- Problem to solve -
Of the lines in the data below, write out exactly those from the one holding "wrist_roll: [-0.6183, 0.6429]" through the one holding "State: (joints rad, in", both included.

○ ○ ○ ○

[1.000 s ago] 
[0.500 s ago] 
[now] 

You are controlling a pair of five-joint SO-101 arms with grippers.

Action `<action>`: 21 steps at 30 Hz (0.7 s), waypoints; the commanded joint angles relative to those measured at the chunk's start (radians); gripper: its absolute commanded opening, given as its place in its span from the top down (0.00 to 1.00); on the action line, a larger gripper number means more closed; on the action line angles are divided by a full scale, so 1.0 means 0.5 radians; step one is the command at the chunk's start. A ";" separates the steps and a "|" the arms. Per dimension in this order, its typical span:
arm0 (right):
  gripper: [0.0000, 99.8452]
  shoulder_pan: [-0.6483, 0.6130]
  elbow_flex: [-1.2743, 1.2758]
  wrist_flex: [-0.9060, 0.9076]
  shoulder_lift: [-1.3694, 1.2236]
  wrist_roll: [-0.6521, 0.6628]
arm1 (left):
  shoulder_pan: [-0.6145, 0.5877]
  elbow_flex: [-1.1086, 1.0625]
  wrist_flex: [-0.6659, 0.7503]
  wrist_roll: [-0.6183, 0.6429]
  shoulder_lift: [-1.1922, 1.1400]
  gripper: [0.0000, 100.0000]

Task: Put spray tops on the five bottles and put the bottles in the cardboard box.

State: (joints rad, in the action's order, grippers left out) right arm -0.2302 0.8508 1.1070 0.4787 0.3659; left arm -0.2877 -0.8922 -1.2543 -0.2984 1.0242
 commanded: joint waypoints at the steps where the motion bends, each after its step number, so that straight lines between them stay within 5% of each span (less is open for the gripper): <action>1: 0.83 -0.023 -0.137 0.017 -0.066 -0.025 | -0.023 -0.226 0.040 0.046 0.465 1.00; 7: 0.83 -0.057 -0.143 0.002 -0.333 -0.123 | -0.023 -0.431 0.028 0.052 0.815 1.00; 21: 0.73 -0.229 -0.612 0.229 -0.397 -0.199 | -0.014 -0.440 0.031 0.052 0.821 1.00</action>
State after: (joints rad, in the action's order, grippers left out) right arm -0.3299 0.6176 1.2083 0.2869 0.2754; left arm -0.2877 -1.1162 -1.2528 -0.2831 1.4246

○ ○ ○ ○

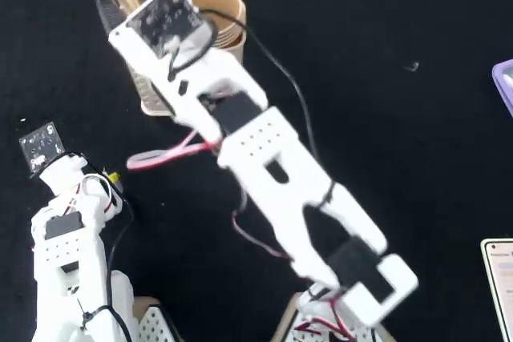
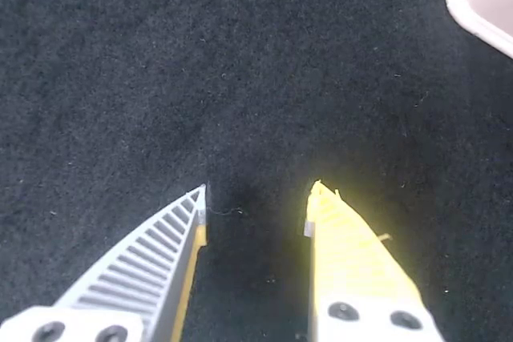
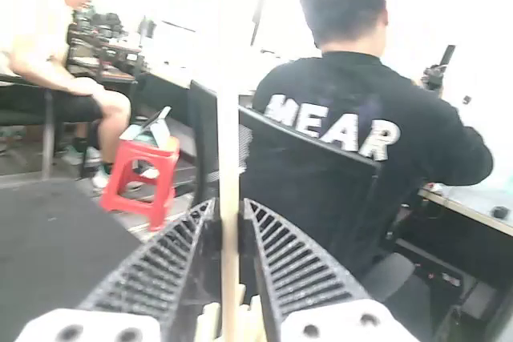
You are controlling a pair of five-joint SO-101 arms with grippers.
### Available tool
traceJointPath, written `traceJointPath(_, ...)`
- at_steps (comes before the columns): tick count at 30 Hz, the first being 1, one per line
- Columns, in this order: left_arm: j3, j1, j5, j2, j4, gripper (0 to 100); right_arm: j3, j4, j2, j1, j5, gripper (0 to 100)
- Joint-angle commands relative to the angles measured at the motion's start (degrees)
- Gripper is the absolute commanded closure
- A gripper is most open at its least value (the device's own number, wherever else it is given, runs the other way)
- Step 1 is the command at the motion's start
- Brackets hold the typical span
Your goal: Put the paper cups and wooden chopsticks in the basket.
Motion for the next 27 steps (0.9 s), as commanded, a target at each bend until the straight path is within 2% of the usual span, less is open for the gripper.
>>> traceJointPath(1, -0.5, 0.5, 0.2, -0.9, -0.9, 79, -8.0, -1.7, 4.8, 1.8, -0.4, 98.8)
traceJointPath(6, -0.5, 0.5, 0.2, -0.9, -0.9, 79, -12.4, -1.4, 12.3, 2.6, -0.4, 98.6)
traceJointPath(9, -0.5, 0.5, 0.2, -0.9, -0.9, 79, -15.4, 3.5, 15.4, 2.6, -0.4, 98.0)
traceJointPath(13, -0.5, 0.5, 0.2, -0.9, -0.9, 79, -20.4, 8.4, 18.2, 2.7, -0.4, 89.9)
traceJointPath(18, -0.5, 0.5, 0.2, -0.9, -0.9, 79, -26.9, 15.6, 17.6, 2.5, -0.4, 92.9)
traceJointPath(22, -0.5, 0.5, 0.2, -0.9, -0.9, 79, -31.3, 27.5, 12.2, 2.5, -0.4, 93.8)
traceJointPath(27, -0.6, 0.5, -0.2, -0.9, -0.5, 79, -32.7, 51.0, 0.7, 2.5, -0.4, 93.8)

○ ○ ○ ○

- Answer to this problem -
  wrist_roll: [-0.6183, 0.6429]
  shoulder_lift: [-1.1922, 1.1400]
  gripper: [0.0000, 100.0000]

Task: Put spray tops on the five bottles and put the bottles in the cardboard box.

State: (joints rad, in the action's order, grippers left out) right arm -0.2302 0.8508 1.1070 0.4787 0.3659; left arm -0.2877 -0.8922 -1.2543 -0.2984 1.0242

The output is done.